Intel® Hyperflex™ Architecture High-Performance Design Handbook

ID 683353
Date 12/08/2023
Public
Document Table of Contents

2.4.1.4.2. Loop Pipelining Demonstration

The following demonstrates proper loop pipelining to optimize an accumulator in an example design. In the original implementation, the accumulator data input in multiplies by x, adds to the previous value out, multiplied by y. This demonstration improves performance using these techniques:
  1. Implement separation of forward logic
  2. Retime the loop register
  3. Create the feedback loop equivalence with cascade logic
Figure 54. Original Loop Structure

Original Loop Structure Example Verilog HDL Code

module orig_loop_strct (rstn, clk, in, x, y, out);
   input clk, rstn, in, x, y;
   output out;
   reg    out;
   reg in_reg;

always @ ( posedge clk )
   if ( !rstn ) begin
      in_reg <= 1'b0;
   end else begin
      in_reg <= in;
   end

always @ ( posedge clk )
   if ( !rstn ) begin
      out <= 1'b0;
   end else begin
      out <= y*out + x*in_reg;
   end
endmodule //orig_loop_strct

The first stage of optimization is rewriting logic to remove as much logic as possible from the loop, and create a forward logic block. The goal of rewriting is to remove as much work as possible from the feedback loop. The Compiler cannot automatically optimize any logic in a feedback loop. Consider the following recommendations in removing logic from the loop:

  • Evaluate as many decisions and perform as many calculations in advance of the loop, that do not directly rely on the loop value.
  • Potentially pass logic into the register stage before passing into the loop.

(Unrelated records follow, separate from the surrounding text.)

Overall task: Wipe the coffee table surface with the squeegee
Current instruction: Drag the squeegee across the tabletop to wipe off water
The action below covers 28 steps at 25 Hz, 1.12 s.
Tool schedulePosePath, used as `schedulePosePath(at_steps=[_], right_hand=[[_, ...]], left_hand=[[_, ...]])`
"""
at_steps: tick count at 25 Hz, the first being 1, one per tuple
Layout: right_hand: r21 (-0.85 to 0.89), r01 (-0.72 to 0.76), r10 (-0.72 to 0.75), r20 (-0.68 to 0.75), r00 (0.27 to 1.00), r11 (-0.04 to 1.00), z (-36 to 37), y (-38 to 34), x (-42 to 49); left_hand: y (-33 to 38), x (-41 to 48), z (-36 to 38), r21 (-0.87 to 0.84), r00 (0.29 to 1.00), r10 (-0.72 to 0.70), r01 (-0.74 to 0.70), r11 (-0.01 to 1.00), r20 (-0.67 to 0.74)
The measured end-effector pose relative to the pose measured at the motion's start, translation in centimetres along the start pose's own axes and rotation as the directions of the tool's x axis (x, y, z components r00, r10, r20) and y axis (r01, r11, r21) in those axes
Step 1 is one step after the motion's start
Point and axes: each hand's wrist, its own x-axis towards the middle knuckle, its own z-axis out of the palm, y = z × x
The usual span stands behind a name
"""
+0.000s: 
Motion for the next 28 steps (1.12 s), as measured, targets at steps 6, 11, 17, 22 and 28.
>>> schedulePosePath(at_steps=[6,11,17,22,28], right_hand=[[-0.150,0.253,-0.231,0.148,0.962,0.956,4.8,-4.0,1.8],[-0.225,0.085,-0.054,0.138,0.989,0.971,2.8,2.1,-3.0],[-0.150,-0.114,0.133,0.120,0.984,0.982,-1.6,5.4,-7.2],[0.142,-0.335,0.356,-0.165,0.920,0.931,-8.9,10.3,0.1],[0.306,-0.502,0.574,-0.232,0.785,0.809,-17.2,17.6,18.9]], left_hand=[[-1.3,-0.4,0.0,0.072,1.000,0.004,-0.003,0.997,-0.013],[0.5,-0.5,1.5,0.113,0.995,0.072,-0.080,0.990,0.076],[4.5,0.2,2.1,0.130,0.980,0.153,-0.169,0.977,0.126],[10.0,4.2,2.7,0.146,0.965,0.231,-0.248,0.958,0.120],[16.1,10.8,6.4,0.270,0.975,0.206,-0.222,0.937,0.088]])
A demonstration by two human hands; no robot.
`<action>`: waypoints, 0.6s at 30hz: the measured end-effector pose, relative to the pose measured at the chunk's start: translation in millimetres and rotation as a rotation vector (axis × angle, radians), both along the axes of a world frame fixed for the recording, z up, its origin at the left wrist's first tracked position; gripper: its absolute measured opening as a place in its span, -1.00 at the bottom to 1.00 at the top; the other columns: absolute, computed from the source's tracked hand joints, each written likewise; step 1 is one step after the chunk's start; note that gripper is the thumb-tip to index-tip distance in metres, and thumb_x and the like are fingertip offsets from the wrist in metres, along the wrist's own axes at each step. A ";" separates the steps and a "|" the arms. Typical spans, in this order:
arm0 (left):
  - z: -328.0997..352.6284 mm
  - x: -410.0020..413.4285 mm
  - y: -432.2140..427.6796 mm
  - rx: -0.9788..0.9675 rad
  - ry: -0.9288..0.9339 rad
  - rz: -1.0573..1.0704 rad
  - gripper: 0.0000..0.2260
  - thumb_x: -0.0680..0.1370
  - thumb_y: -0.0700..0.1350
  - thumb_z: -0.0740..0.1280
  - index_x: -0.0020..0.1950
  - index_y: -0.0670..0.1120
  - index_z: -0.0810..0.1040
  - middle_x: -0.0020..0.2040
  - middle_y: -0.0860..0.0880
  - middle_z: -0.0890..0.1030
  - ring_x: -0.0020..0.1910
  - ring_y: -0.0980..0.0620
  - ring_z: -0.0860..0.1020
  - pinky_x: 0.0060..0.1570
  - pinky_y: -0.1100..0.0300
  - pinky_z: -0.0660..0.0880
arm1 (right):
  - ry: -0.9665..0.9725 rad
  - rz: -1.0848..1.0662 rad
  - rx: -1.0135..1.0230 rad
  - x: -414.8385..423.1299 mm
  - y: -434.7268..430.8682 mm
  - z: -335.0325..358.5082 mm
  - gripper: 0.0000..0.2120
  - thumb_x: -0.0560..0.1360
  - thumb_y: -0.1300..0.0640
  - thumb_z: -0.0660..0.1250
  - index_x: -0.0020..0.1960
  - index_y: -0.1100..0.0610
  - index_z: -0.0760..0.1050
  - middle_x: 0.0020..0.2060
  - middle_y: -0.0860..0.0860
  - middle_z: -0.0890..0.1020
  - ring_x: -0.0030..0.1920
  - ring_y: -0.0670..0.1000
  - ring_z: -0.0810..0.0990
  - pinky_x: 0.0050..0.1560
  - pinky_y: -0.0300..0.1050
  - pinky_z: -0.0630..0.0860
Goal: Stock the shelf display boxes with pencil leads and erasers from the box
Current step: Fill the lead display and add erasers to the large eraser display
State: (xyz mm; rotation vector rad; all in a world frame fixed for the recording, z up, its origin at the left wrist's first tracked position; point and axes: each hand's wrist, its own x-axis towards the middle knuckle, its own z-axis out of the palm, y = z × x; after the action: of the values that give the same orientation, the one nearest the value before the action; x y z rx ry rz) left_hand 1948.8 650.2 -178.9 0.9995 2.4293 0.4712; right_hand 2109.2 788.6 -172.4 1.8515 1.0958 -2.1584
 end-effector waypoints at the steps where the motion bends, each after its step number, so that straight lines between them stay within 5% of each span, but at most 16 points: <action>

After rewriting the logic, the Compiler can now freely retime the logic that you move to the forward path.

Figure 55. Separation of Forward Logic from the Loop

In the next optimization stage, retime the loop register to ensure that the design functions the same as the original loop circuitry.

Figure 56. Retime Loop Register

Finally, further optimize the loop by repeating the first optimization steps with the logic in the highlighted boundary.

Figure 57. Results of Cascade Loop Logic, Hyper-Retimer, and Synthesis Optimizations (Four Level Optimization)

Four Level Optimization Example Verilog HDL Code

module cll_hypr_rtm_synopt ( rstn, clk, x, y, in, out);
   input rstn, clk, x, y, in;

   output out;
   reg    out;

   reg in_reg;

   wire out_add1;
   wire out_add2;
   wire out_add3;
   wire out_add4;

   reg out_add1_reg1;
   reg out_add1_reg2;
   reg out_add1_reg3;
   reg out_add1_reg4;

always @ ( posedge clk )
   if ( !rstn ) begin
      in_reg <= 0;
   end else begin
      in_reg <= in;
   end

always @ ( posedge clk )
   if ( !rstn ) begin
      out_add1_reg1 <= 0;
      out_add1_reg2 <= 0;
      out_add1_reg3 <= 0;
      out_add1_reg4 <= 0;
   end else begin
      out_add1_reg1 <= out_add1;
      out_add1_reg2 <= out_add1_reg1;
      out_add1_reg3 <= out_add1_reg2;
      out_add1_reg4 <= out_add1_reg3;
   end

assign out_add1 = x*in_reg  + ((((y*out_add1_reg4)*y)*y)*y);
assign out_add2 = out_add1 + (y*out_add1_reg1);
assign out_add3 = out_add2 + ((y*out_add1_reg2)*y);
assign out_add4 = out_add3 + (((y*out_add1_reg3)*y)*y);

always @ ( posedge clk ) begin
   if ( !rstn )
      out <= 0;
   else
      out <= out_add4;
end
endmodule //cll_hypr_rtm_synopt